Frank Mrazek, fifty-four years old, born in Czechoslavakia and a resident of Toronto since 1965, has done nothing but race motorcycles since he was fifteen years old. He has had little formal education, has followed no trade or profession, and has never earned sufficient money from his "passion" to even pay his expenses. To indulge his activities he compelled his dutiful wife, a five-time national figure skating champion, to give up a profitable and satisfying career with the Ice Capades. He has broken almost every bone in his body, come face to face with death on numerous occasions, and moves about with difficulty because one leg is permanently crippled. Yet he has never been successful on the international circuit; his victories have come only in local races in Czechoslovakia, Canada, and the United States.

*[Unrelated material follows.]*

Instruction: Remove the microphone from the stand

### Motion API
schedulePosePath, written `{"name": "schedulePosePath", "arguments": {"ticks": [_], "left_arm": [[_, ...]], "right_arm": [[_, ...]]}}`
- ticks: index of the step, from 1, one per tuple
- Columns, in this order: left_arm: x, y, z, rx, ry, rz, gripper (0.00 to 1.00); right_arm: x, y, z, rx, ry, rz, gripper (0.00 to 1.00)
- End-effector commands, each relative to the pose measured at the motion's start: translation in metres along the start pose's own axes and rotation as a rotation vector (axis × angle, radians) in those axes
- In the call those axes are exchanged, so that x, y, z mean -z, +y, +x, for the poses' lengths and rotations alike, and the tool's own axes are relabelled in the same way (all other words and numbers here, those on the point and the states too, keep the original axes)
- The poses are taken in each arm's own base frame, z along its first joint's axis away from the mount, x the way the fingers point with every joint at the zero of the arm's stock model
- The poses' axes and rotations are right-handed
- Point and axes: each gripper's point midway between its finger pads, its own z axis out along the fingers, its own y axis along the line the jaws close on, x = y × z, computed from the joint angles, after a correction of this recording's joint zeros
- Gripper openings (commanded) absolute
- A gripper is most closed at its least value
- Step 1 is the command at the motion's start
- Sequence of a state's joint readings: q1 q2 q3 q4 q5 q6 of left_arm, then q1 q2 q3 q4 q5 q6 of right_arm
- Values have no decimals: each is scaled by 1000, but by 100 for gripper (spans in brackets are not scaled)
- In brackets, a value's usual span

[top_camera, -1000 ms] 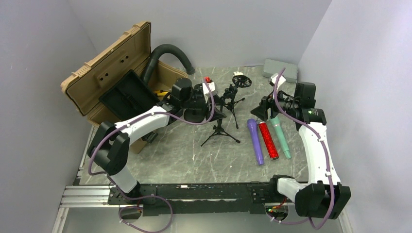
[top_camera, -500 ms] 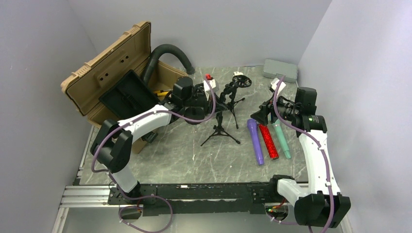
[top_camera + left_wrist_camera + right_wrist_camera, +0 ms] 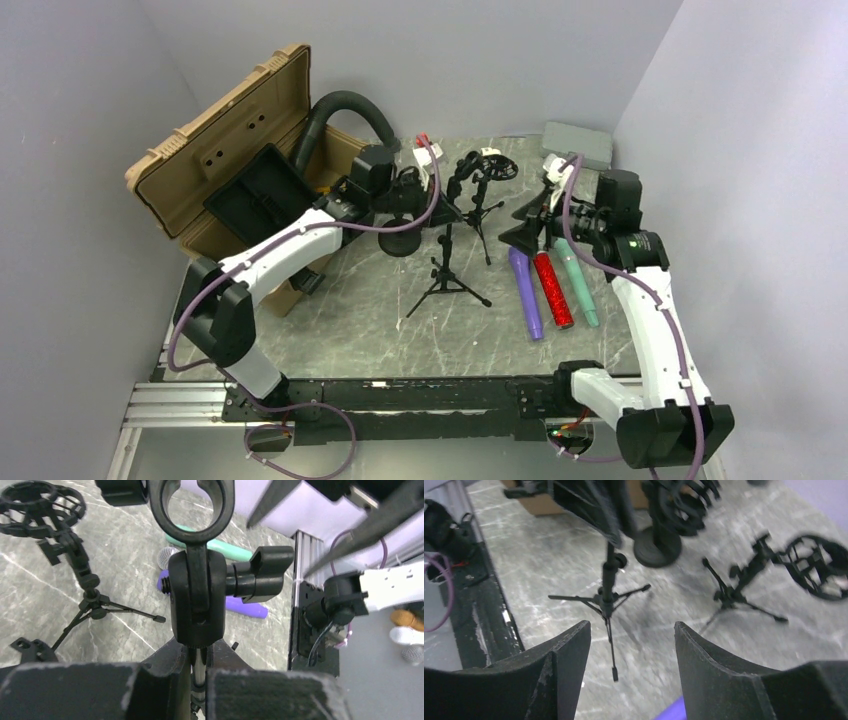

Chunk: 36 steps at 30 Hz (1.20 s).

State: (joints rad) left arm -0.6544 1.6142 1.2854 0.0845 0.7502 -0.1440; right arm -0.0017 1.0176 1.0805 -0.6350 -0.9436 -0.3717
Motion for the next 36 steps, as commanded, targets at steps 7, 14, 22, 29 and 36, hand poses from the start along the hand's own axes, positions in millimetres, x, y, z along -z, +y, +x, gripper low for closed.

One wonders why George Jonas, a well-known Canadian writer and news­paper columnist, would devote a lengthy book to the exploits of a rather non-heroic character. Only in the last chapter does the reader become aware that Mr. Jonas, born the same year as his protagonist, shares the same fas­cination with motorcycle racing. Both are still active in the Vintage class, risking their aging bodies and reflexes for the transitory thrill of the chase.

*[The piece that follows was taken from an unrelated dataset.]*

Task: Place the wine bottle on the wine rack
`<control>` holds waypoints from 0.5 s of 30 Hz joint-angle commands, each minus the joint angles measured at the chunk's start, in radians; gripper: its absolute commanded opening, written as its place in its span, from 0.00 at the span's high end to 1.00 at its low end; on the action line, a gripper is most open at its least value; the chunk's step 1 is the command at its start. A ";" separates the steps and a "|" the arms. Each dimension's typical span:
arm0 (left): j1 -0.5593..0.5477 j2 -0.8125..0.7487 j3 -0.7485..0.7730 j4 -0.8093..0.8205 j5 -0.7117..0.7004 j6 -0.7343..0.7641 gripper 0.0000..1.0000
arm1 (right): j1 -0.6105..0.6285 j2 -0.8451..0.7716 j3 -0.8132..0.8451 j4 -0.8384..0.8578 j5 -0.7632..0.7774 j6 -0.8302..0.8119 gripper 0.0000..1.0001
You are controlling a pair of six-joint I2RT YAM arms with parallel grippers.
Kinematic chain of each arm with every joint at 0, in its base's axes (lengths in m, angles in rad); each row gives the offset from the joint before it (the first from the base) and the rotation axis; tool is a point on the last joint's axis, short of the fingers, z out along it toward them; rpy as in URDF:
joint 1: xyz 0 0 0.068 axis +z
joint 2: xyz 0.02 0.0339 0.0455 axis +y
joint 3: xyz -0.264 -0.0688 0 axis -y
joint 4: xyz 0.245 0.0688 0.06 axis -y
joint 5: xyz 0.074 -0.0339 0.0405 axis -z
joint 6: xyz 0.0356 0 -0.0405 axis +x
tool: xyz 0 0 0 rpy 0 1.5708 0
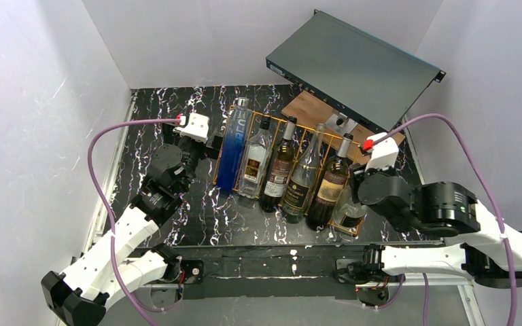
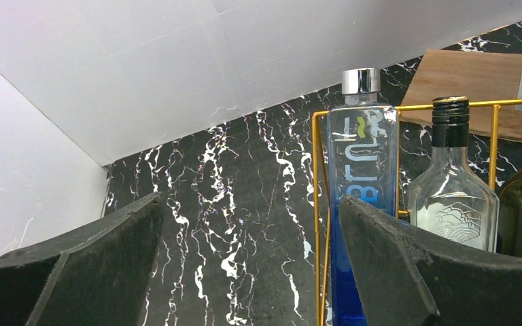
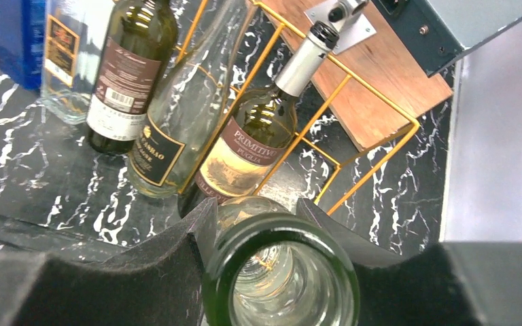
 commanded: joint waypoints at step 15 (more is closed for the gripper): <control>-0.002 -0.009 0.000 0.007 0.006 -0.020 0.02 | -0.390 0.190 -0.178 0.225 0.028 0.087 0.99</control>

Although the detailed chapters on the strategy involved in pursuing success on the motorcycle track may have limited interest for the majority of high school readers, the interspersed accounts of childhood and teenage life in post-war Czechoslovakia will hold a certain fascination for those who have not personally experienced life under a Communist regime. Mrazek's brief career in the army, his courtship and marriage to Jana, and their eventual defection from Czechoslovakia to the West, are also of intrinsic interest. Unfortunately the last third of the book deals solely with Mr. Mrazek's racing exploits, his victories, his injuries, his financial and competitive frustrations, and his inability to retire from the sport, despite the best efforts of his friends and family. Mr. Jonas's informal, enthusiastic writing style carries the action along; but the reader is left at the finish wondering about the point of the story. There is no meaningful ending, in fact, there is no ending at all.

Michael Freeman, Bathurst Heights S.S., North York, Ont.